Федор сидел с удочками возле ивового куста и, заметив Сережу, дружески позвал:
— A-а, соседушка… Вот хорошо. Садись в компанию, бери удочку. Клев не ахти, да мелочишки на ушицу наберем. Зато день-то какой! Какой денек! Если б человек землю не гадил, хороша бы земля-то как была, ведь ты подумай!.. И что это так люди и зачем? Почему все им мало?.. Один другого грабит, один от другого хоронится, на двери замки вешает, а? Где бы жить-радоваться, а ты смотри по сторонам, как бы тебя дубиной не огрели… Вон ее как, жизнь, возвели горбом; на горбу царево место, а с ним рядышком господа, у которых мошна потолще. А рабочий человек горбись в три сугибели, пока не задохнешься… Понял, дорогой человек, какая штука получается? И как тут трудовому гражданину быть?
— Надо правду найти, — неожиданно для себя сказал Сережа.
— Правду найти не так просто, — продолжал дядя Федор. — Больно далеко спрятали, по-хозяйски, спрятали да заперли, а ключ — в море… Искать ее надо всем сообща. Выпрямиться нужно, чтобы горбов, значит, не было и свободно грудь дышала.
— А те, что на горбу сидят? — спросил Сережа.
— То-то и оно, — хитровато подмигнул Федор. — Слетят ведь, а? Как пить дать, слетят… И жизнь, соседушка, пойдет на земле заново — большая да раздольная, та, что даже самому Стеньке Разину не мечталась. Только сначала буря пройдет по России. И чтоб сильней, чем при Разине.
Домой они возвращались после полудня, ели уху, которую сварила жена Федора, и обсуждали, как жить Сереже дальше.
— Уйду я отсюда, совсем из города уеду, — глухо говорил Сережа. — Не могу я здесь, тяжко мне, не могу, дядя Федор, вы поймите.
Федор понимал. Он не надоедал советами. Лишь говорил, кивая лохматой головой:
— Конечно, тяжко. Всем нам тяжко. Только твоя жизнь впереди. Учиться тебе надобно. Чтобы потом, как покойный отец твой, царство ему небесное, учить детишек наших. Чтобы они посмышленее родителей своих были.

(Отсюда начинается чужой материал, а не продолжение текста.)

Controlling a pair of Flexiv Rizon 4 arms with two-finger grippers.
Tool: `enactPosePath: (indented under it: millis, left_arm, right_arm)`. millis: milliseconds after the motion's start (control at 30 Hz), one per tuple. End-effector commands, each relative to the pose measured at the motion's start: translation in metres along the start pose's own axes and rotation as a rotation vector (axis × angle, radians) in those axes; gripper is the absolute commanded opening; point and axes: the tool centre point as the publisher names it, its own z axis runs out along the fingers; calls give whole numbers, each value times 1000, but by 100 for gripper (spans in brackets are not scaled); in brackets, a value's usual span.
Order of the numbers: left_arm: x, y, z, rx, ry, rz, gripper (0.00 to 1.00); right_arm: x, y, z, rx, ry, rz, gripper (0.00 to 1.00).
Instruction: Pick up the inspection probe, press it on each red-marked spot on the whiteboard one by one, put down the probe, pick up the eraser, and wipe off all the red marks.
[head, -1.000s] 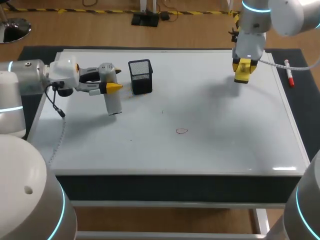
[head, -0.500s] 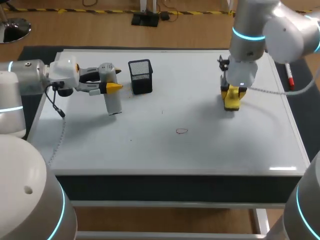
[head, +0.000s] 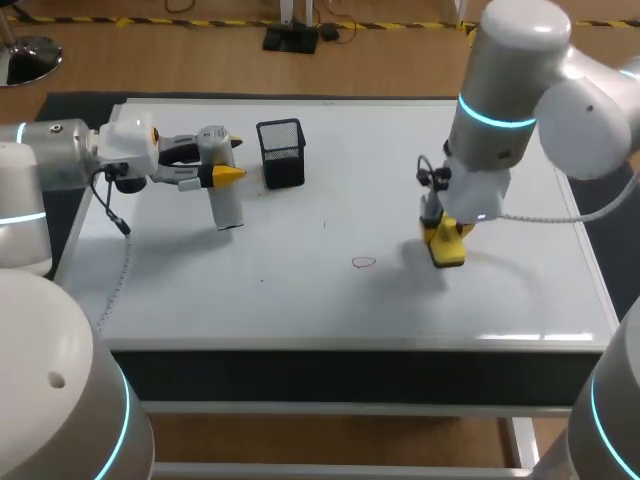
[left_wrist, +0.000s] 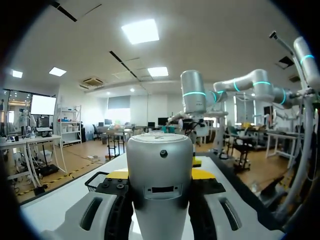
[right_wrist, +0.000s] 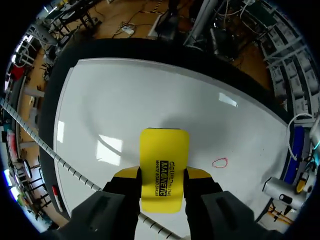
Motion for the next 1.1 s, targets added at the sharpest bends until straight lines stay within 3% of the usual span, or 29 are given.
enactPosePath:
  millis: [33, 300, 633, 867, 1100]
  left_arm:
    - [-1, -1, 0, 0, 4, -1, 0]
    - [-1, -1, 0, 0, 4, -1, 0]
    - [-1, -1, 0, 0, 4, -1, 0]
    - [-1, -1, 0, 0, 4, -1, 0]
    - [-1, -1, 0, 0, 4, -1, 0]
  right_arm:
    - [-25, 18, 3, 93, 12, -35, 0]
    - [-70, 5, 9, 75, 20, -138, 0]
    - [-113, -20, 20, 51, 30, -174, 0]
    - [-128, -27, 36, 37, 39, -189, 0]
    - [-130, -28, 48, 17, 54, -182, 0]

И дядя Федор перевел взгляд на двух худеньких девочек, молча оглядывавших Сережу пытливыми, как у отца, глазами.
В этот день Сергей Сергеев вдруг почувствовал себя взрослым.
Он опять начал писать стихи. Но это были уже не детские опыты — их писал взрослый человек. В его душе родилась буря, жажда деятельности, пробуждалась сила воли:
Всюду мрак тумана
Страшен и глубок,
Шире океана
Вдоль и поперек.
Всюду холод жгучий,
Ветра дикий стон,
Перетянут тучей
Синий небосклон.
Без конца громада,
Вражья рать сильна!
Но страшна ль для ада
Бездны глубина?
Воля крепче стали!
Сила бьет ключом!..
Вот уж тучи встали,
Вот ударил гром…
Началась тревога…
Эй, держи левей!
Узкая дорога —
Сердцу веселей!
(«Вызов»)
И будто легче стало, когда он понял, что его горе и страдание ничтожны в сравнении со страданиями простых людей труда. Перед глазами неотступно стоял образ дяди Федора, понимавшего, что жизнь эту надо переделать сообща. Бури жаждал Федор, урагана, который бы встряхнул землю, людей, их застоявшуюся, затхлую жизнь, чтобы исчезло все, что поганит, уродует, унижает человека. И в огненно-жарких глазах Федора Сергей увидел нечто мятежное, способное испепелить зло. Было как-то странно думать: вот угасает тело человека, чудесного мастерового, а в душе его горит вечный и неугасимый огонь, и ничто не может убить его, этот огонь, жаждущий бури, которая лишь усилит пламя.